Dual Booting the
Clemson IBM R31:
Windows XP and Red Hat Linux 7.3

Bill Moss
June 2002
rev 2

This is a preliminary report for the laptop help desk at Clemson concerning the dual booting of the Clemson, IBM R31, big buy laptop with Windows XP and Red Hat Linux 7.3. For more Linux installation details, see the Red Hat 7.3 manuals and the Release Notes.

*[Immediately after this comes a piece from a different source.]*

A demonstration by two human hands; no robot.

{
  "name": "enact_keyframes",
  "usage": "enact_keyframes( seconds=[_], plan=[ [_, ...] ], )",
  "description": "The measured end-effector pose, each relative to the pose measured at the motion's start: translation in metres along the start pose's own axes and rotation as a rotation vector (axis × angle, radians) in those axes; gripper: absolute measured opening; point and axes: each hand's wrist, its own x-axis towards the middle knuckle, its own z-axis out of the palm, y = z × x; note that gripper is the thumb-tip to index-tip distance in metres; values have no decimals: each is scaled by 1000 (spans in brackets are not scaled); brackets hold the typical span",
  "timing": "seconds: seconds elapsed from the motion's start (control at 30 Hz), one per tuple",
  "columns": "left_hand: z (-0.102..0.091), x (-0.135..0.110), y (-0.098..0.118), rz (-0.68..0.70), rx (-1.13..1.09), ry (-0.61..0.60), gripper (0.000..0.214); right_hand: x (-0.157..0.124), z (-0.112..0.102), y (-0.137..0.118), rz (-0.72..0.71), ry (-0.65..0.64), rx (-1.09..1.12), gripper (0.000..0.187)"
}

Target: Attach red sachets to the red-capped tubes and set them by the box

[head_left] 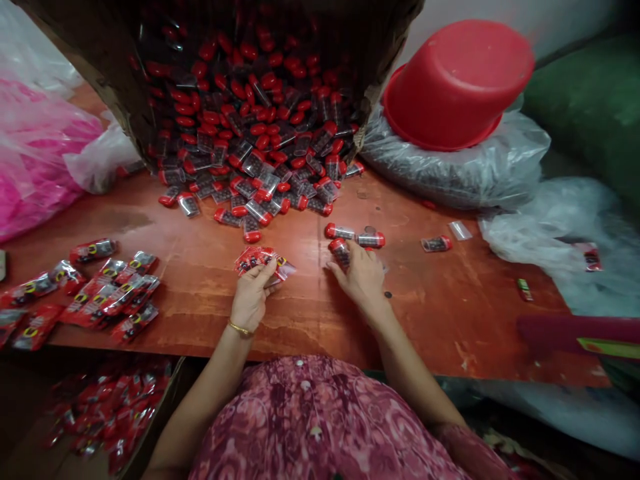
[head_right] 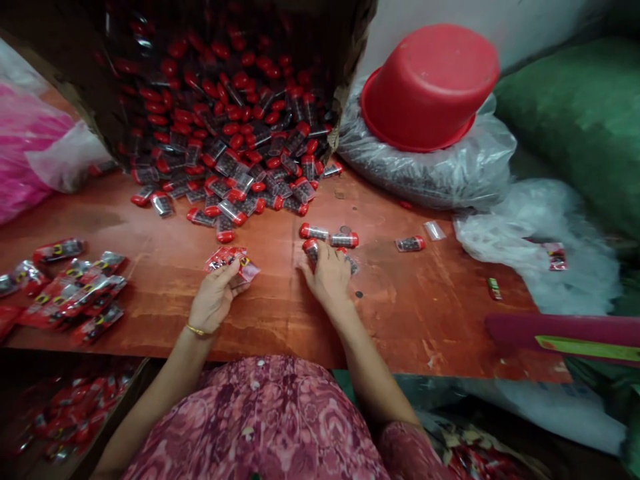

The Red Hat 7.3 distribution can be downloaded from http://www.redhat.com/apps/download/ or one of the Red Hat mirror sites. The following disk images can be downloaded and burned on CD's using Windows XP.

ftp-linux.cc.gatech.edu
cd /pub/Linux/distributions/redhat/redhat-7.3-en/iso/i386
binary
get
valhalla-i386-disc1.iso
valhalla-i386-disc2.iso
valhalla-i386-disc3.iso

Partition the Hard Drive

In my previous articles, I used Partiton Magic to partition the hard drive. Here I use GNU Parted so that the resulting image can be freely distributed. I booted the R31, hit F12, inserted disc1, selected boot from CD-ROM, typed linux rescue at the prompt, selected Eng, selected us, selected skip, and typed parted at the prompt. I used the following Parted commands.

rm 1
rm 2
mkpartfs primary fat 0 7494
set 1 boot on
mkpartfs primary ext2 7493.555 7537.854
mkpart extended 7537.852 28615
mkpartfs logical fat 7537.853 21358.853
mkpartfs logical ext2 21358.477 23964.477
mkpartfs logical ext2 23964.610 28091.610
mkpartfs logical linux-swap 28091.602 28615.781

To see the resulting partition table, the print command can be used. The output is in the first 6 columns of the Table 1. You may find it convenient to use the print command after each alteration of the partition table to make sure that you haven't made a typo.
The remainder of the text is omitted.